The success rate of L3 first-timers vs retakers has been debated endlessly on other threads and the general consensus is that they perform about the same. Therefore, take your 16*.53 which equals 8.5%.
There you have it folks: 8.5% pass all three on the first try.
But, yeah, like someone else said…how the hell is an employer really going to know if someone passed on all three tries? Require you to have kept and produce your result matrices? Remember CFAI will only give exam results for roughly one year after the initial release.
The highest number is ~42% – assumes 100% of new charterholders went 3/3. The lowest number is 0%.
Beyond that, I don’t think actual math is useful (except to keep track of bracketing, or other guesstimates).
Theory 1: You either have what it takes to obtain the charter, or you don’t – work ethic, IQ, whatever. Something like 25-42% go 3/3 because they were born to.

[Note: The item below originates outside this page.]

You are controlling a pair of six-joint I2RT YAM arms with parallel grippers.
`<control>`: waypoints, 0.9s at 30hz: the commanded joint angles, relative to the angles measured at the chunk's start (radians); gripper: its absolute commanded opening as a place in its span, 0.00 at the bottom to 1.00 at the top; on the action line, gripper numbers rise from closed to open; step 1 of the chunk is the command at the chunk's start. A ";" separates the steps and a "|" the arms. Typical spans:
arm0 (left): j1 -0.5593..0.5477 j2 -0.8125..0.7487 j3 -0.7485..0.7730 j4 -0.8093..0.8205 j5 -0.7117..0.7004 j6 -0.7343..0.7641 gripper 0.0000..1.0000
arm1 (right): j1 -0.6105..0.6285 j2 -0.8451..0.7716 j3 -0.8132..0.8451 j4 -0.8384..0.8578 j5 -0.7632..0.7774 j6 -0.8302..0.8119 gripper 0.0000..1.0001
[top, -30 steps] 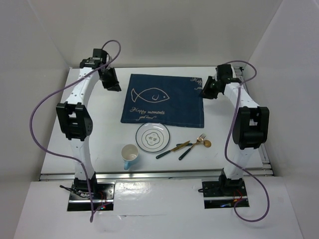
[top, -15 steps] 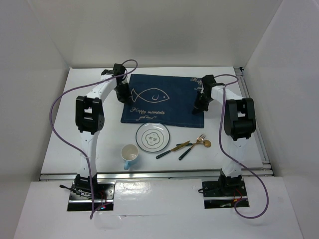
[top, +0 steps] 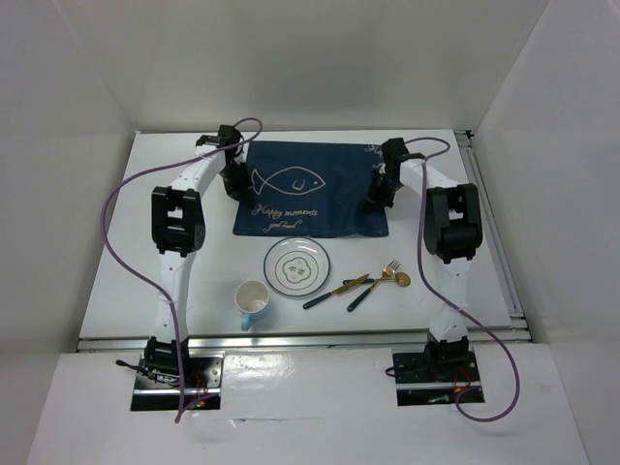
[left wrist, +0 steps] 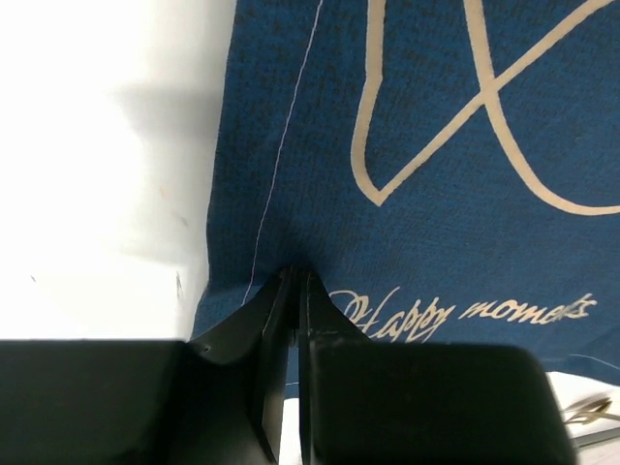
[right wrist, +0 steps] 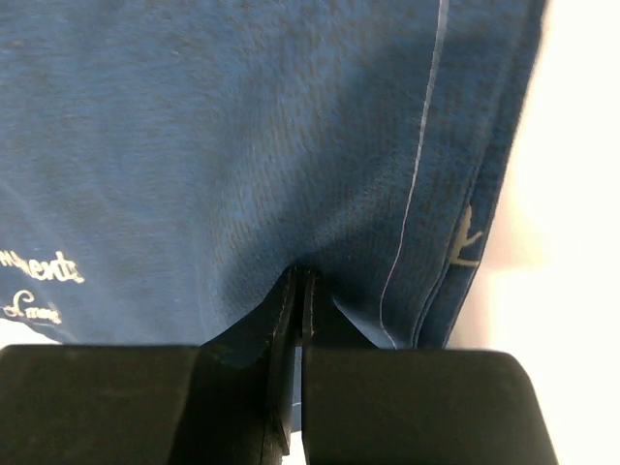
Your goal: Set the dinner table for one person
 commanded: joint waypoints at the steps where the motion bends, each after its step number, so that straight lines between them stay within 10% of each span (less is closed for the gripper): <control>1: 0.027 0.100 0.060 -0.020 -0.029 -0.007 0.08 | 0.028 0.125 0.056 0.004 0.045 -0.003 0.00; 27: 0.099 -0.208 -0.557 0.107 -0.159 -0.018 0.04 | 0.076 -0.025 -0.252 0.040 0.148 -0.005 0.00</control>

Theory 2: Passing any level is a function of hours, which accumulate when repeating. Most people can pass if they repeat enough times, so most people can obtain the charter with enough attempts. Since the CFA is coveted, a large % of charterholders would be people who kept repeating until they passed. So, perhaps less than 25% would go 3/3.
There’s nothing above that makes me feel 6% went 3/3. I think it’s a lot higher.
You cannot be serious. Weight lifting, a Mark Spitz mustache and the CFA designation should be the killer in any Interview and tinder. I would agree to your view on the 3in3in18 as that doesnt impress the ladies at all.
Ran some numbers (with some assumptions, naturally), and the highest range is 27.1%, while the lowest was 12.6%.
The 8.5% (8.6% on my numbers) rings true for only any given year, meaning the number of level III passing, of which the previous 2 were done once consecutively, relative to the total number of candidates sitting for all three exams. While my first calculation takes all 3/3 on both ends as a % of total current sitting + charter holders. Might look at them again tomorrow.
Obviously the 80% is my own unfounded estimate, used simply to demonstrate the logic. But I do think the true number lies closer to that than to the 53% you mention. I think theres a subtle difference between those you call “L3 first timers” and the people I call “the really smart guys”. These are the people who passed L1 and L2 on first attempt and are now on L3, where as the group you are talking about might have had multiple failures leading to L3, and are thus a different sample. I could definitely be off with the % estimates, but I think the logic is sound.